Breve storia dei
boschi e della Federlegno Ticino
Il patrimonio boschivo è sempre stato un elemento fondamentale
dell'economia rurale del Cantone Ticino.
Il legname - in passato molto utilizzato sia quale elemento da opera (per
la costruzione di edifici, mobili, attrezzi...) sia quale fonte di
riscaldamento - era infatti una delle materie prime più sfruttate, non
solo per l'uso indigeno ma anche per l'esportazione; nel nostro caso,
verso le città della pianura lombarda, grandi "utilizzatrici" di legname
ticinese.
Lo sfruttamento dei boschi, specie nel corso dell'Ottocento, in parecchi
casi superava di molto l'accrescimento naturale, per cui in varie
regioni del Cantone (come del resto anche in altre parti della Svizzera)
la copertura vegetale del terreno venne progressivamente ridotta, non
consentendo più al bosco di svolgere i suoi normali compiti protettivi.
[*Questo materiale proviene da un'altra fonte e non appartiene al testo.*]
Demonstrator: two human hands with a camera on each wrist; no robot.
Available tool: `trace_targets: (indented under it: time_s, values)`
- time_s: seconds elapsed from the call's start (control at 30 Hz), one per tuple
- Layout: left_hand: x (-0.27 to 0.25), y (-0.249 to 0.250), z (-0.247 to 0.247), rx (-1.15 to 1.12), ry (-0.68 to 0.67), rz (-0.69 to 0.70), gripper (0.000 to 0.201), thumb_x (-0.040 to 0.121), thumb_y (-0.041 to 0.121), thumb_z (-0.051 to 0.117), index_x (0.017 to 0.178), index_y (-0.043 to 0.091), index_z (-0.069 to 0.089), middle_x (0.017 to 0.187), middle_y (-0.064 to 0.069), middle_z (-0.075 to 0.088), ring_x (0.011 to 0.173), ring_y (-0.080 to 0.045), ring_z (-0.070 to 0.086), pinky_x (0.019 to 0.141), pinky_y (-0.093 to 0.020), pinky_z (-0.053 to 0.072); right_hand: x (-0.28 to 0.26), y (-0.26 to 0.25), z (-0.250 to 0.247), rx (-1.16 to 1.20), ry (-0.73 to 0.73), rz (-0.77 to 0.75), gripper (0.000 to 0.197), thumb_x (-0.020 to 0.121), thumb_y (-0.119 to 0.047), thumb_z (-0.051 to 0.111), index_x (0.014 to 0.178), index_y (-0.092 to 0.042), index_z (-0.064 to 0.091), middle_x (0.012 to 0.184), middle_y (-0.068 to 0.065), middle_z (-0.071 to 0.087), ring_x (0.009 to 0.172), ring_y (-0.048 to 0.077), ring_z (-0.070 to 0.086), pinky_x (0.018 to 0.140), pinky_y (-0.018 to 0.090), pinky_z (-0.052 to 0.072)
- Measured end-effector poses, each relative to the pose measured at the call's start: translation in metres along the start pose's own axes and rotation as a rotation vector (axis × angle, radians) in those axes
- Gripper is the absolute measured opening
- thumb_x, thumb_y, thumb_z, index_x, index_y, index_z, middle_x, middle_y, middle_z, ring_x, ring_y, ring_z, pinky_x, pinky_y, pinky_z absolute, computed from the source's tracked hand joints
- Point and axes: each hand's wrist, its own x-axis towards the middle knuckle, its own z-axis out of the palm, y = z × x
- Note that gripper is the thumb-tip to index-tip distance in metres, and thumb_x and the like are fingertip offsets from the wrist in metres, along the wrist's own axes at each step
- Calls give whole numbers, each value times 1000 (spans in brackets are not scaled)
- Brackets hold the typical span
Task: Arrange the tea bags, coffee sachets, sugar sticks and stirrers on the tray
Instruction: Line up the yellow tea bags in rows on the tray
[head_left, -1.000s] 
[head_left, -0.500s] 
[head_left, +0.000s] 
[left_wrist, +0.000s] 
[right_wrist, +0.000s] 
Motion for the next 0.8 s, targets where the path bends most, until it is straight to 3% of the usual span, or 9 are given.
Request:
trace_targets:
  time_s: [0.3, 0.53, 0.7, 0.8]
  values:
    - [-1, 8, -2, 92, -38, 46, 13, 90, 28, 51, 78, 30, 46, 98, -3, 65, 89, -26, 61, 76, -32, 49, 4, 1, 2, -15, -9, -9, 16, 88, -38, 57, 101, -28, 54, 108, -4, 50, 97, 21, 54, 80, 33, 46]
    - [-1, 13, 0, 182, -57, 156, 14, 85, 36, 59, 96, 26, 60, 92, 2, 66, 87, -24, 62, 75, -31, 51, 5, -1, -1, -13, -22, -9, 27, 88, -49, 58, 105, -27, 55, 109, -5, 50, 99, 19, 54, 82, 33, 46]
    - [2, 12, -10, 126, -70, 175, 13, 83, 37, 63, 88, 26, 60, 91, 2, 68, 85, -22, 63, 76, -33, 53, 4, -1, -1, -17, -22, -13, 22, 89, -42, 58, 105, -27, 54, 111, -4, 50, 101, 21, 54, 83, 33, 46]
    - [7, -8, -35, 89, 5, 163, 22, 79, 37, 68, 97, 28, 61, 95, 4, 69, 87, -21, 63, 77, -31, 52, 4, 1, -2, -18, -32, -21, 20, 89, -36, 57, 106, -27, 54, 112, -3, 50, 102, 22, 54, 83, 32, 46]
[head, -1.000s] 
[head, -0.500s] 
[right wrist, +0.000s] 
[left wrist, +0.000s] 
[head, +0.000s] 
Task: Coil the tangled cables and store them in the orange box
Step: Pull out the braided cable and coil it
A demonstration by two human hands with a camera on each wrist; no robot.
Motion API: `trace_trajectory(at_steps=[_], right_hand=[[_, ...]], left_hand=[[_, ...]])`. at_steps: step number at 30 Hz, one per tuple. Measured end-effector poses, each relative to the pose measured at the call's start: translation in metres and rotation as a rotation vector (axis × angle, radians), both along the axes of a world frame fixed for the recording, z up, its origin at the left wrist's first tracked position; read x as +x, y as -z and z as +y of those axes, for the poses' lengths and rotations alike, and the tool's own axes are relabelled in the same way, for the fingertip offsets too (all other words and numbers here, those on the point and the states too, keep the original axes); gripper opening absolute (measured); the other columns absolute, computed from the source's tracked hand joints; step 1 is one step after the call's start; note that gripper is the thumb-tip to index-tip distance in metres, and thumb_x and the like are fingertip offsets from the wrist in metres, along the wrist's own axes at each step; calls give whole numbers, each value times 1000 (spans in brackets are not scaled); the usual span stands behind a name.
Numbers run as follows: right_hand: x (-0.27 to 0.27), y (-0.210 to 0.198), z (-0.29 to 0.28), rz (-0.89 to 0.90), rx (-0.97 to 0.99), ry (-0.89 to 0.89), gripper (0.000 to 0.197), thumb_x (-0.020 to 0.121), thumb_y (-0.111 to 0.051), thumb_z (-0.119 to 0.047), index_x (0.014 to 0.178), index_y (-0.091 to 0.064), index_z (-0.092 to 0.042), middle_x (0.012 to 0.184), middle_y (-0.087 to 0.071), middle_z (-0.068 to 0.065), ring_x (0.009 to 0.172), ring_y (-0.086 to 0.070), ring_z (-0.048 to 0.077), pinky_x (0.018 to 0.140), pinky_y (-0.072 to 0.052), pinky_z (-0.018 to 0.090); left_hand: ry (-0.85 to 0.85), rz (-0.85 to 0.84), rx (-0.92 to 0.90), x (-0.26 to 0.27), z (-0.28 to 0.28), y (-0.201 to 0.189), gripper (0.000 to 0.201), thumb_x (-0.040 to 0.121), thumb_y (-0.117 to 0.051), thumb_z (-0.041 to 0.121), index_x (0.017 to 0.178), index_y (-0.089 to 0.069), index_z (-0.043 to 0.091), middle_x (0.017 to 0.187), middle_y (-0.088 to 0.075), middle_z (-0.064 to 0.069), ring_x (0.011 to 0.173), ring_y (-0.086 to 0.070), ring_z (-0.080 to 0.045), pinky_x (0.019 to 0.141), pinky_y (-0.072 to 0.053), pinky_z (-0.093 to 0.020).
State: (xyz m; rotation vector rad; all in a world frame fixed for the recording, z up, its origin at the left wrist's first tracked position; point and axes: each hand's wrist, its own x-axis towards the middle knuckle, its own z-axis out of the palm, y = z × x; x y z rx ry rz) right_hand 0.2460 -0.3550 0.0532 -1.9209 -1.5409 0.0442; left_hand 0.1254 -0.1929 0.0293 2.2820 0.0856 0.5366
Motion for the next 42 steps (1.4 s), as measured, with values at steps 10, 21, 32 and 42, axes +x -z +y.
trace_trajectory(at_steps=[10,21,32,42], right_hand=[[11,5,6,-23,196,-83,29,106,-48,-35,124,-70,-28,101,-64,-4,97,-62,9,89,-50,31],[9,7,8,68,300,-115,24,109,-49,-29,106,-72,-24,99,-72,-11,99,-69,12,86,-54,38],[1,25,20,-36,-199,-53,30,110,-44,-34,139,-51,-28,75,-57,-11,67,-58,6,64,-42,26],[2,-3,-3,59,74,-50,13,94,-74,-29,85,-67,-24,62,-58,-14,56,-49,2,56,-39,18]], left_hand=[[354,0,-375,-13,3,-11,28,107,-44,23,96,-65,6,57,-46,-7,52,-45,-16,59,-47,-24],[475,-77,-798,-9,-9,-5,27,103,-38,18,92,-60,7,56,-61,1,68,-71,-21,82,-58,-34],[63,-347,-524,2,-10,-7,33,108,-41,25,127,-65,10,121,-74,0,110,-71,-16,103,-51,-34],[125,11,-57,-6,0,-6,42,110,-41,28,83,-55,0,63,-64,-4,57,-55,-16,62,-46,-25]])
Le disastrose alluvioni del 1839 e del 1868 ne furono una tragica quanto
inevitabile conseguenza.
In seguito a quegli avvenimenti, la Confederazione emanò severe norme di
protezione, basate sul princìpio che la superficie boschiva non potesse
più essere ulteriormente ridotta in nessun caso, ma si dovesse invece
fare il possibile per aumentarla. Prima di procedere a qualunque taglio
doveva perciò essere chiesta un'autorizzazione alle competenti autorità
forestali, che si fecero pure promotrici di numerosi rimboschimenti un
po' in tutta la Svizzera.
A poco a poco fu così possibile invertire la tendenza. Fin quando rimase
in vigore l'economia tradizionale (grosso modo fin dopo la seconda
guerra mondiale) l'utilizzo di legname rimase comunque elevato, cosicché
la ricrescita della superficie boschiva fu lenta.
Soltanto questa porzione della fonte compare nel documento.